INSTRUCTIONS FOR THE TASK: Give the listing again exactly, skipping any pictures it holds.

== == ==

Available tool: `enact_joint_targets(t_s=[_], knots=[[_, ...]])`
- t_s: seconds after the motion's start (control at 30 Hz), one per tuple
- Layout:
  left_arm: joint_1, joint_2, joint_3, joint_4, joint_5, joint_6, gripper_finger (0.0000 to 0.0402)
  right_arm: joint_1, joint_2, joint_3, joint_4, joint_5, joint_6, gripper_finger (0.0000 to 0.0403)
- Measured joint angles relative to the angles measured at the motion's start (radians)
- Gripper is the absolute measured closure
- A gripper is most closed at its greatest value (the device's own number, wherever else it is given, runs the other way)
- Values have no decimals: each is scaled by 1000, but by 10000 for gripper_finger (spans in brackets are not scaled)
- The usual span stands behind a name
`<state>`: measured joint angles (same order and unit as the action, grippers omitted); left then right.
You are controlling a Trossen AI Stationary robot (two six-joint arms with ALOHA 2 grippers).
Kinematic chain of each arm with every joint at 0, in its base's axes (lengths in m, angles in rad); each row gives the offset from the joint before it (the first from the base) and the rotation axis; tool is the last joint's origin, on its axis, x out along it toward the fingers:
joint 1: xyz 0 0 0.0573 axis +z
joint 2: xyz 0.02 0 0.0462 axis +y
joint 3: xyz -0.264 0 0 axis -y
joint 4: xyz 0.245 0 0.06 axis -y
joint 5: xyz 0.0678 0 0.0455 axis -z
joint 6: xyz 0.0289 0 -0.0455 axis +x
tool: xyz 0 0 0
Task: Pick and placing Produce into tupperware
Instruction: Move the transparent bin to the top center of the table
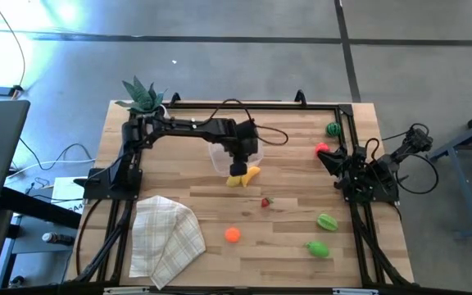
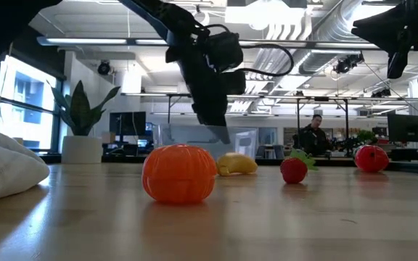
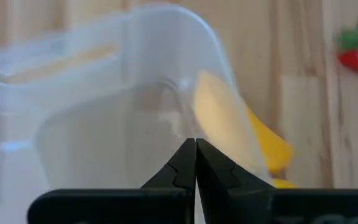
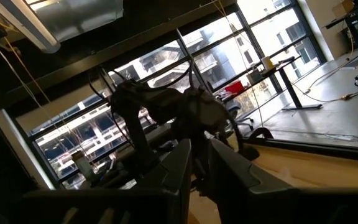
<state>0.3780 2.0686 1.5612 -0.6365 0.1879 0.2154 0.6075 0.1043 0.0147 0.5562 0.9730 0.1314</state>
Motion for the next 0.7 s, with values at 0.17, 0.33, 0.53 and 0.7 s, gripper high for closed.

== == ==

YOUR RESPONSE:
Available tool: `enact_joint_targets(t_s=[_], knots=[[_, ...]])`
- t_s: seconds after the motion's start (control at 30 Hz), one per tuple
- Layout:
  left_arm: joint_1, joint_2, joint_3, joint_4, joint_5, joint_6, gripper_finger (0.0000 to 0.0402)
  right_arm: joint_1, joint_2, joint_3, joint_4, joint_5, joint_6, gripper_finger (0.0000 to 0.0403)
- Measured joint angles relative to the angles measured at the motion's start (radians)
- Gripper is the absolute measured closure
- A gripper is most closed at its greatest value (the device's own number, wherever else it is given, runs the other way)
- Values have no decimals: each is scaled by 1000, but by 10000 for gripper_finger (spans in brackets are not scaled)
- The usual span stands behind a name
`<state>`: measured joint angles (same order and unit as the action, grippers omitted); left then right.
You are controlling a Trossen AI Stationary robot (two six-joint arms with ALOHA 2 grippers).
Kinematic chain of each arm with every joint at 0, in its base's axes (lengths in m, angles in rad); each row gives the offset from the joint before it (the first from the base) and the rotation axis; tool is the last joint's origin, on its axis, x out along it toward the fingers:
joint 1: xyz 0 0 0.0573 axis +z
joint 2: xyz 0.02 0 0.0462 axis +y
joint 3: xyz -0.264 0 0 axis -y
joint 4: xyz 0.245 0 0.06 axis -y
joint 5: xyz 0.0678 0 0.0455 axis -z
joint 6: xyz 0.0289 0 -0.0455 axis +x
tool: xyz 0 0 0
Task: Pick and placing Produce into tupperware
Instruction: Move the transparent bin to the top center of the table
<state>0.3780 2.0686 1.5612 -0.6365 0.1879 0.2154 0.6075 0.1043 0.0147 0.5562 0.9730 0.1314</state>
Motion for the next 0.7 s, with values at 0.17, 0.33, 0.53 and 0.7 s, gripper high for closed.

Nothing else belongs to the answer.